Differenze territoriali enormi si confermano poi con le classi a tempo pieno, che quasi sempre consiste nella permanenza a scuola fino alla metà del pomeriggio: si tratta del tempo scuola maggiorato che il governo Conte (per volontà del M5s) un paio d’anni fa aveva provato ad ampliare, con un incremento iniziale di 2mila classi, per poi arrendersi di fronte al disinteresse delle famiglie nelle aree del Sud.
Il tempo pieno, scrive Legambiente, viene praticato quasi in una scuola su due secondo la media nazionale: solo che il 67,8% di scuole con classi a tempo pieno sono concentrate nel Centro Italia, quasi il 40% al Nord, appena il 9,5% al Sud e il 18,4% nelle Isole principali.
Stiamo parlando, si legge nel report, di “un problema organizzativo, didattico e di personale, ma anche strutturale, se si pensa che per incrementare il tempo pieno occorre avere gli spazi in cui attivare il servizio mensa che mediamente, è attualmente presente in circa la metà delle scuole, ma solo nel 33,5% di quelle delle Isole”.
Le “stesse differenze le riscontriamo negli investimenti che i Comuni fanno rispetto alla promozione di progetti educativi nelle scuole, che spesso rappresentano un importante sostegno alla formazione alla cittadinanza. Un approccio questo, che è praticato per tutte le scuole dei capoluoghi di provincia del Centro, per l’80% delle scuole del Nord, fino ad un ridimensionato investimento del 63,6% al Sud e del 50% nelle Isole”.

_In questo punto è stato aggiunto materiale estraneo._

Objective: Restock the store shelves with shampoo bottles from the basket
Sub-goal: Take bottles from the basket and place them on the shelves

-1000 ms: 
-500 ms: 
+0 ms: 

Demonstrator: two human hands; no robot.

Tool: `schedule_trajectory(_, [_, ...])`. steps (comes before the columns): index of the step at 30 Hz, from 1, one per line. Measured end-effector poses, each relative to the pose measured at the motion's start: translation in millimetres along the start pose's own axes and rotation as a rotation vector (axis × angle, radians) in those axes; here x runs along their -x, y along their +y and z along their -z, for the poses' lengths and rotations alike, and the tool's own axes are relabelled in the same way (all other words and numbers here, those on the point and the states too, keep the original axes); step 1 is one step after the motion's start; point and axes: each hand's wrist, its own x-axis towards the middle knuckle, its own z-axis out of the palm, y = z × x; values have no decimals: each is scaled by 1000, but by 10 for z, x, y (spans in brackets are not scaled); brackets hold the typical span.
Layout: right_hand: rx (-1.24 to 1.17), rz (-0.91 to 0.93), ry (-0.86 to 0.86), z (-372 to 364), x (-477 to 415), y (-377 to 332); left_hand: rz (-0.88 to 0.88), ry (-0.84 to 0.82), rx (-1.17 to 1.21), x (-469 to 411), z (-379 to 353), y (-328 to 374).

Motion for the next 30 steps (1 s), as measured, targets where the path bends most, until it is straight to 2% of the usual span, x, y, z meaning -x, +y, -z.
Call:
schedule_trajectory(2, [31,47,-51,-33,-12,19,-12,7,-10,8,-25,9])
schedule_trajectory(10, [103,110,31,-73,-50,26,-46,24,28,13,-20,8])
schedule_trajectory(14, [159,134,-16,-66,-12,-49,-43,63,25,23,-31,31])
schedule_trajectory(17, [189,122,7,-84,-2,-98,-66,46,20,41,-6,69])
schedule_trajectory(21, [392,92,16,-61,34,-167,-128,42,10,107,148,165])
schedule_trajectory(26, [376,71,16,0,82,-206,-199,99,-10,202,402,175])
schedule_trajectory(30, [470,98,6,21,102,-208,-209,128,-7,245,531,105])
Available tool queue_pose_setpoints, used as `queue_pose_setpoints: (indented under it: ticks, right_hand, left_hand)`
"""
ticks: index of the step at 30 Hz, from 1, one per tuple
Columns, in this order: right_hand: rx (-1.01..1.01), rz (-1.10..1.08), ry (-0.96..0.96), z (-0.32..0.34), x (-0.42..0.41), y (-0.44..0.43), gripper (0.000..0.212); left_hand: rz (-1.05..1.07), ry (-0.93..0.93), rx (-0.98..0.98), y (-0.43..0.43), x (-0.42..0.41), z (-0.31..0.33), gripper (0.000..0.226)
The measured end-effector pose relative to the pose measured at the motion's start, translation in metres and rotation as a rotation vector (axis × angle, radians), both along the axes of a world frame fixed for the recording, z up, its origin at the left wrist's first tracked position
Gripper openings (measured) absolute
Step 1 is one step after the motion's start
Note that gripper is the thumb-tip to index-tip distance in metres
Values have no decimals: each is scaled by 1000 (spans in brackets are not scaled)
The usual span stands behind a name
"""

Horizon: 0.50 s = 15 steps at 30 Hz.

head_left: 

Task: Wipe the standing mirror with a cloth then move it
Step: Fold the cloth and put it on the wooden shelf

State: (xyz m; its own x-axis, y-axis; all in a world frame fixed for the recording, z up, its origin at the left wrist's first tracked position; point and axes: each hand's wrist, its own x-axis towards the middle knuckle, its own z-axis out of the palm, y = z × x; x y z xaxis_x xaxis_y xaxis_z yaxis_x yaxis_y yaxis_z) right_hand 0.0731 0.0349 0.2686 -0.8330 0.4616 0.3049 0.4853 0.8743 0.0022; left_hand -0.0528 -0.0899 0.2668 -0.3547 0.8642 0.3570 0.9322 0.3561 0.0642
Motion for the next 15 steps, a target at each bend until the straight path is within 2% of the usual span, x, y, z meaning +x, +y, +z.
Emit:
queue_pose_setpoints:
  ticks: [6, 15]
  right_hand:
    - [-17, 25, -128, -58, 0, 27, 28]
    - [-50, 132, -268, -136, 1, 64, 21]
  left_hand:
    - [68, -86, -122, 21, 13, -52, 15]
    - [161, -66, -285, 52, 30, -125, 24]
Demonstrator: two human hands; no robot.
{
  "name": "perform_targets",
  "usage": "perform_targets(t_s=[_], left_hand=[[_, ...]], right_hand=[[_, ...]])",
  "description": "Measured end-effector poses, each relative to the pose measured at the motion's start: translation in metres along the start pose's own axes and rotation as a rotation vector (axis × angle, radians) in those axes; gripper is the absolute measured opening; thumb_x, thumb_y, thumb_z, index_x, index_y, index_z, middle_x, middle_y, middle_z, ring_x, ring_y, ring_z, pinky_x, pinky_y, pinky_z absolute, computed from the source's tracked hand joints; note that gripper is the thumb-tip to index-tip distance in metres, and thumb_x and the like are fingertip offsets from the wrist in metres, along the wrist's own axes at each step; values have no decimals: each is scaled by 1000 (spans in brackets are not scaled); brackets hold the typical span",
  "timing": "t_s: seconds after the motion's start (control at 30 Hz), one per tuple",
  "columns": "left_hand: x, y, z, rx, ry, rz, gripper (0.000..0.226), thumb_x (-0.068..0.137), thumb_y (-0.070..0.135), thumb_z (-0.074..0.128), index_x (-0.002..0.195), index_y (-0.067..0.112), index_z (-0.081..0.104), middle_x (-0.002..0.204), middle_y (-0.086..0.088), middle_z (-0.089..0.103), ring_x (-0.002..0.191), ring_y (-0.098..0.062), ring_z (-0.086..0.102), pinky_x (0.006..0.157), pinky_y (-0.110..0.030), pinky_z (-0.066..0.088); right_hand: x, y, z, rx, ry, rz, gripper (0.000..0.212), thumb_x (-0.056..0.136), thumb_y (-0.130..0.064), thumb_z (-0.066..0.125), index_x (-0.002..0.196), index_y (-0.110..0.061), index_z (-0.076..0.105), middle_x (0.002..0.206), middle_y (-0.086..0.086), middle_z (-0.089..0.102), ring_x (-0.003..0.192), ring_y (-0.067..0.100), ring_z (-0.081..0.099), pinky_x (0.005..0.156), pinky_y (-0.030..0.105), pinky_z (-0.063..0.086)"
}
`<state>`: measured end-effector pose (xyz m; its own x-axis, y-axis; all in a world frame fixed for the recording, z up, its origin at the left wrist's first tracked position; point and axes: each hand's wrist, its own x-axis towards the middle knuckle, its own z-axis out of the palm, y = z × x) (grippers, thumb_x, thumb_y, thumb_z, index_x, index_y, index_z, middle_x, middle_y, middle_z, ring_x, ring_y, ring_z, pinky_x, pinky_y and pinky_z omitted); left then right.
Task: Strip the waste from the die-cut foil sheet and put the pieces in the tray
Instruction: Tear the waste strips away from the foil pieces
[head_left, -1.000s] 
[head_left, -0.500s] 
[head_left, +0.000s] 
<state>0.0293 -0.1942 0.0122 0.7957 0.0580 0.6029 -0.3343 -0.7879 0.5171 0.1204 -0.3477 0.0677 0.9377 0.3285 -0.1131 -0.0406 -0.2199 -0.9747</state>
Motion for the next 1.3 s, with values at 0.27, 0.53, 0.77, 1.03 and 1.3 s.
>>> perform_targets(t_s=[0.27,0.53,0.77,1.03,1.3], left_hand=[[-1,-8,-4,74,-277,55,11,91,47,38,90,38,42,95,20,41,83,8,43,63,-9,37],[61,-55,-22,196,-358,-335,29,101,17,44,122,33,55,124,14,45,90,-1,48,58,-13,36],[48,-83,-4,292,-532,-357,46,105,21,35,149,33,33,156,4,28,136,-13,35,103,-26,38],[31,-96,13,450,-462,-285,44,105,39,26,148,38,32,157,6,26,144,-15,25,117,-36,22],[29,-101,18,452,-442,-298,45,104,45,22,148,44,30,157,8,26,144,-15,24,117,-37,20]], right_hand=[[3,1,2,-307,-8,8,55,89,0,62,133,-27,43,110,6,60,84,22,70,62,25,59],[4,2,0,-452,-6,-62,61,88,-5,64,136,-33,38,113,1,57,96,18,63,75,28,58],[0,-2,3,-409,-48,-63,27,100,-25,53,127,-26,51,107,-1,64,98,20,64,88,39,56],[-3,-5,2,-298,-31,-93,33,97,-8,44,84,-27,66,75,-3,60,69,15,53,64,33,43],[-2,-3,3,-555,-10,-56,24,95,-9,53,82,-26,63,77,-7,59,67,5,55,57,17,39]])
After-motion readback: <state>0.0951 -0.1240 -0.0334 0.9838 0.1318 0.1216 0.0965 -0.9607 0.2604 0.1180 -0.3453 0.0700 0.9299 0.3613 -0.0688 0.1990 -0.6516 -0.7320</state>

“Dati ancora più ridimensionati negli investimenti, se consideriamo i Comuni che finanziano iniziative extrascolastiche per gli under 14: lo fa mediamente poco più di una amministrazione su due, ma anche qui con differenze sostanziali, 62,9% al Nord, il 50% al Centro, il 28,6% al Sud e nessuna iniziativa rilevata nelle Isole”.
“Un quadro – si legge ancora nel report – che ci indica quanto ci sia ancora da fare e da investire nella sempre più auspicata integrazione scuola-territorio che è al centro di una nuova proposta di governance dell’educazione basata su patti educativi di comunità, capaci di integrare più soggetti e realtà per rispondere adeguatamente ai crescenti e sfidanti bisogni educativi”.